Pazar akşamı ailece bir ahbap ziyaretinden dönüyorduk. Saat
18.30 sularında Sarıyer merkezdeki Şehit Mithat Yılmaz Caddesi
üzerinde trafik ışığının yeşile dönmesini beklerken, beyaz bir araç
kavşağa ters yönden girdi. İçinden çıkan biri, ateş etmeye başladı.
Karşıdan da silah sesleri geldi. İlk işim, arkada oturan kızıma
"Koltuğa yat" diye bağırmak oldu. Bir-iki saniye içinde beynimden
geçen bin olasılığı muhakeme ettim. Yürüsem, acaba iyice
kurşunların güzergahına girer miyim? Dursam, 5 metre önümde 6-7 el
ateş eden adam için "görgü tanığı" olarak hedefe mi alınırım?
Sonunda kırmızı ışık yeşile dönmeden fırladım. O sırada saldırgan
aracına bindi, o telaşla kavşaktaki adanın üzerinden uçup, ters
yönden yoluna devam etti...
Film sahnesi gibi değil mi? Elimiz ayağımız titreye titreye,
Allah'a şükrederek evimize döndük. Kızım iri iri açılmış gözleriyle
"Ne oldu?" diye sorup duruyordu. Annesi cevap verdi: "Bir şey yok
kızım.
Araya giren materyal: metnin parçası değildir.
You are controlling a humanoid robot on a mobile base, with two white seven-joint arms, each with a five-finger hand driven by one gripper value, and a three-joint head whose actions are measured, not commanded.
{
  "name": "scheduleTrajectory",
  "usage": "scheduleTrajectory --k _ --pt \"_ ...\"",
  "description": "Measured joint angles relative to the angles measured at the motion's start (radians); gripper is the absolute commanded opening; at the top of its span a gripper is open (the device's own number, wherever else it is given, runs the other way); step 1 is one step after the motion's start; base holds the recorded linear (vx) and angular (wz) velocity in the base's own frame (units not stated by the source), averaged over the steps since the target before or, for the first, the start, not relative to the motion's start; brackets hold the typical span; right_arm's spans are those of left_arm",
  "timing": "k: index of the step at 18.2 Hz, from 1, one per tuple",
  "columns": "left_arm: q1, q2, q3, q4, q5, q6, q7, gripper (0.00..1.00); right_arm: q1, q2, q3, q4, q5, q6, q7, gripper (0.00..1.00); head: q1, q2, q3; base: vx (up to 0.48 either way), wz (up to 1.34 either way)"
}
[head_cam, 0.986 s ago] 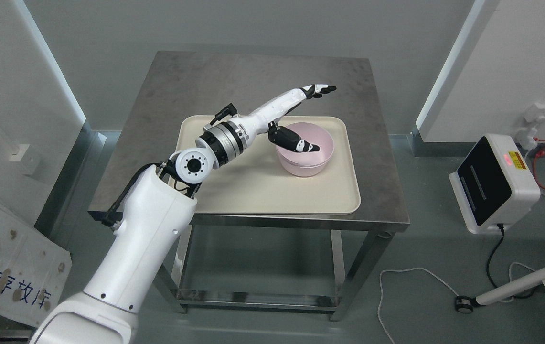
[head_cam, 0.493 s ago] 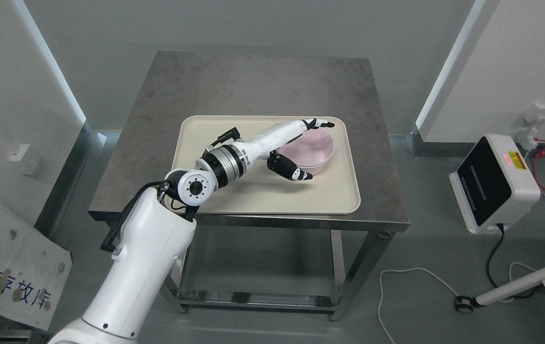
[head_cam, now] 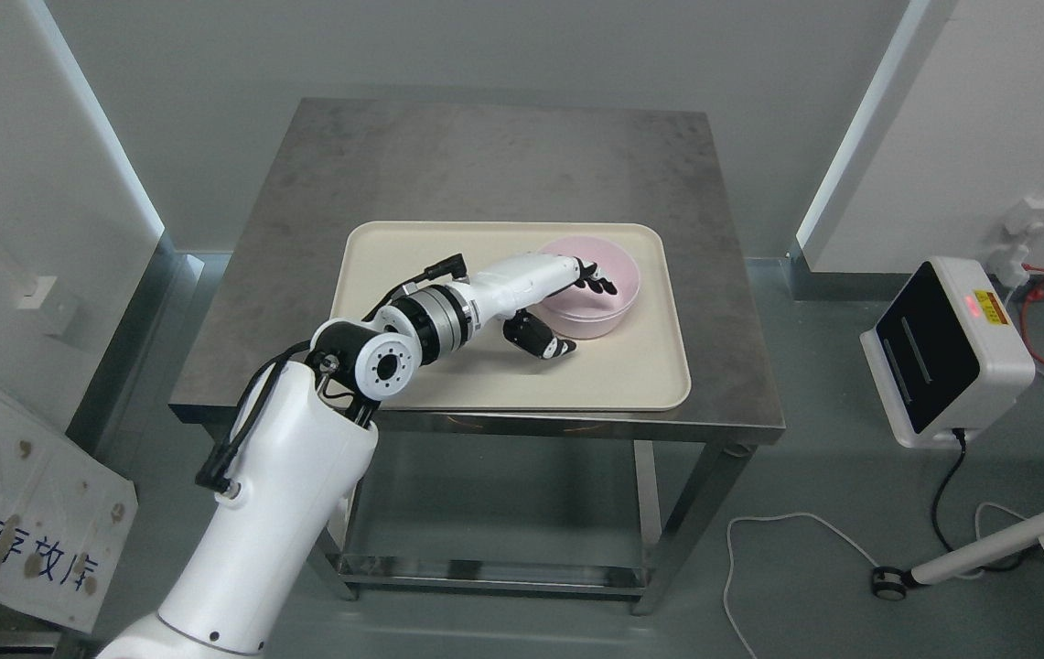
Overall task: Stack pink IKEA bowls on left shelf middle
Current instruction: 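Grip the stacked bowls with the left hand and lift them off the tray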
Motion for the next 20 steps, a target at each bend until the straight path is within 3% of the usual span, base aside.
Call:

Hani senin sahilde beslediğin Sarıyer'in martıları var ya,
işte onlar ortalığı çok kirletiyormuş, bir abi de onları korkutmak
için havaya ateş etmiş..." Kızım yeniden sordu: "Martıları öldürmüş
mü peki?" Annesi: "Yok kızım, niye öldürsün, korkutmak için...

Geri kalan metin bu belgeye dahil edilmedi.